The staffing at our PNB has been nothing but professional and they do treat us very well so there must be some outdated bureaucratic government rule and for sure red tape exists that must be followed, it's good that they make sure we are who we are and we do age and yet what's their concern? They have our photos on file, and our ID, and yet they are so tough on immigration, it's our money and I don't think they are trained as immigration officers, so in a way, it's sort of a human rights issue, and so are other banks easier to withdraw US dollars from (I don't want to use an ATM card for cash withdrawal).

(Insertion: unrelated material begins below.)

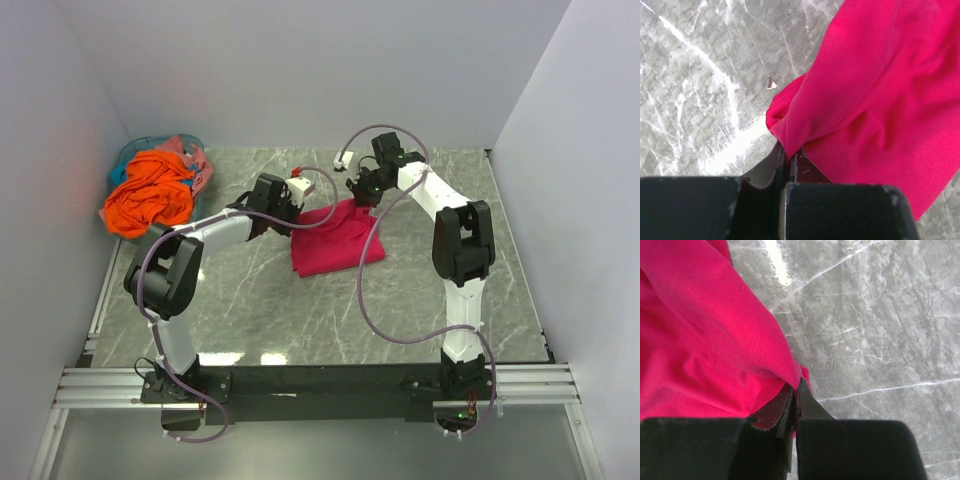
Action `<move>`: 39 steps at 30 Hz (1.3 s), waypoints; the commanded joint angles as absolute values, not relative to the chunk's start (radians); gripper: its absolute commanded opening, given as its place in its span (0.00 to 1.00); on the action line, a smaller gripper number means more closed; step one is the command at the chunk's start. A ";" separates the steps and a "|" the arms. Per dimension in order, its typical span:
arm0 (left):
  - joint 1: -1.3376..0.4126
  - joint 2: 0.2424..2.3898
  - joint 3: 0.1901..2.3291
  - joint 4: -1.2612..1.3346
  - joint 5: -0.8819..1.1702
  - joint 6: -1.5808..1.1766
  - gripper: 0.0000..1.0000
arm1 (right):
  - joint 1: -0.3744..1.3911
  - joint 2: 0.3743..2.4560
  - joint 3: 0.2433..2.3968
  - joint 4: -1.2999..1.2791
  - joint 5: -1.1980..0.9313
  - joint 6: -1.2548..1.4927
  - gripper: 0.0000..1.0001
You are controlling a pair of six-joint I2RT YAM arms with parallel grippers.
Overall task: Fold and stack the t-shirts
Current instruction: Fold the tshirt
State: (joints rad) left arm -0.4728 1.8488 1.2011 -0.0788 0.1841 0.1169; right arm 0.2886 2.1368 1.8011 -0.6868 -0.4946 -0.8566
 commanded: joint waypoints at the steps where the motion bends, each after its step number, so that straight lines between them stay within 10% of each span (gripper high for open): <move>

Another note on opening a bank account, they've added something new that we didn't have to do back in 2010, you are required to have a Barangay and a Police clearance along with the photos and copy of your bill statement, passport etc... If this pisses you off to no end, take a long slow breath and head to your Municipality Barangay, cedula and Police clearance may only take one hour to accomplish if not less, the Barangay clearance is good for 3 months the Police Clearance is good for 6 months.


----------



## bigpearl (Jan 24, 2016)

Time to try BDO Mark or as Gary says, HSBC then transfer electronically to your current existing accounts. You should go online and see if you can open an account with them as I have done in Australia, from the Philippine, not sure of their requirements.

Good luck to all trying to open bank accounts here.

Cheers, Steve.


----------



## grahamw57 (May 27, 2018)

I will just continue to remit money to myself via my online UK-based bank, so avoiding the nonsense and paranoia of the banking 'system' here.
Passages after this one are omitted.